**DESCRIPTION OF THE TASK**
An exact transcription of the data below is needed.

**RAW DATA**
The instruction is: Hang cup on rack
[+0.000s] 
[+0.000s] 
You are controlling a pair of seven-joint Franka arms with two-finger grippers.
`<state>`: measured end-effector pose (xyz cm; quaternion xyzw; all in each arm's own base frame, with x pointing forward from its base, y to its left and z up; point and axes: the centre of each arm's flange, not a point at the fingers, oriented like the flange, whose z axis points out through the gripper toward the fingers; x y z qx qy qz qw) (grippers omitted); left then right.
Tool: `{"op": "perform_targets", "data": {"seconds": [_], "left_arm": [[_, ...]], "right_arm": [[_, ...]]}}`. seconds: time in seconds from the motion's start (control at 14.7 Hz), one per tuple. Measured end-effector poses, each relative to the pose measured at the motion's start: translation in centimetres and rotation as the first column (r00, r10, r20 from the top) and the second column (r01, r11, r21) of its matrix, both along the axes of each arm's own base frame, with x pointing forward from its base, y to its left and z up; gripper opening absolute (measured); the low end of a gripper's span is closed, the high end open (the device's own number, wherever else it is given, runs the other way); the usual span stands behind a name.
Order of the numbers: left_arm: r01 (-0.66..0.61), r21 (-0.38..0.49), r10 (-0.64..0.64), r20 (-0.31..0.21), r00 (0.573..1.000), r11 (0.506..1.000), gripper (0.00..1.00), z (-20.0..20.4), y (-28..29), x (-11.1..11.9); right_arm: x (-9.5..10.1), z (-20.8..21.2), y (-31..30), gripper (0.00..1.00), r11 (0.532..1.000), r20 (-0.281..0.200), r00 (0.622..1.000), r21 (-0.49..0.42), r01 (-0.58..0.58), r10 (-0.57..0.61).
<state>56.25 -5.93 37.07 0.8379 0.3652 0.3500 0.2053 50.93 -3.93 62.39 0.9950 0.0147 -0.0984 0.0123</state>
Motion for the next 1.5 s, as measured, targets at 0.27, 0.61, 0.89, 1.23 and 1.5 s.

**EXERCISE ANSWER**
The instruction is: Hang cup on rack
[+0.000s] 
[+0.000s] 
You are controlling a pair of seven-joint Franka arms with two-finger grippers.
`<state>`: measured end-effector pose (xyz cm; quaternion xyzw; all in each arm's own base frame, with x pointing forward from its base, y to its left and z up; point and axes: the centre of each arm's flange, not a point at the fingers, oriented like the flange, whose z axis points out through the gripper toward the fingers; x y z qx qy qz qw) (grippers omitted); left then right.
Tool: `{"op": "perform_targets", "data": {"seconds": [_], "left_arm": [[_, ...]], "right_arm": [[_, ...]]}}`. seconds: time in seconds from the motion's start (control at 14.7 Hz), one per tuple. Measured end-effector poses, each relative to the pose measured at the motion's start: translation in centimetres and rotation as the first column (r00, r10, r20 from the top) and the second column (r01, r11, r21) of its matrix, both along the axes of each arm's own base frame, with x pointing forward from its base, y to its left and z up; gripper opening absolute (measured); the low end of a gripper's span is closed, the high end open (the device's own number, wherever else it is given, runs the other way); the usual span stands behind a name.
Order of the numbers: left_arm: r01 (-0.66..0.61), r21 (-0.38..0.49), r10 (-0.64..0.64), r20 (-0.31..0.21), r00 (0.573..1.000), r11 (0.506..1.000), gripper (0.00..1.00), z (-20.0..20.4), y (-28..29), x (-11.1..11.9); right_arm: x (-9.5..10.1), z (-20.8..21.2), y (-31..30), gripper (0.00..1.00), r11 (0.532..1.000), r20 (-0.281..0.200), r00 (0.622..1.000), r21 (-0.49..0.42), r01 (-0.58..0.58), r10 (-0.57..0.61).
<state>56.25 -5.93 37.07 0.8379 0.3652 0.3500 0.2053 50.93 -3.93 62.39 0.9950 0.0147 -0.0984 0.0123</state>
Motion for the next 1.5 s, as measured, targets at 0.27, 0.61, 0.89, 1.23 and 1.5 s.

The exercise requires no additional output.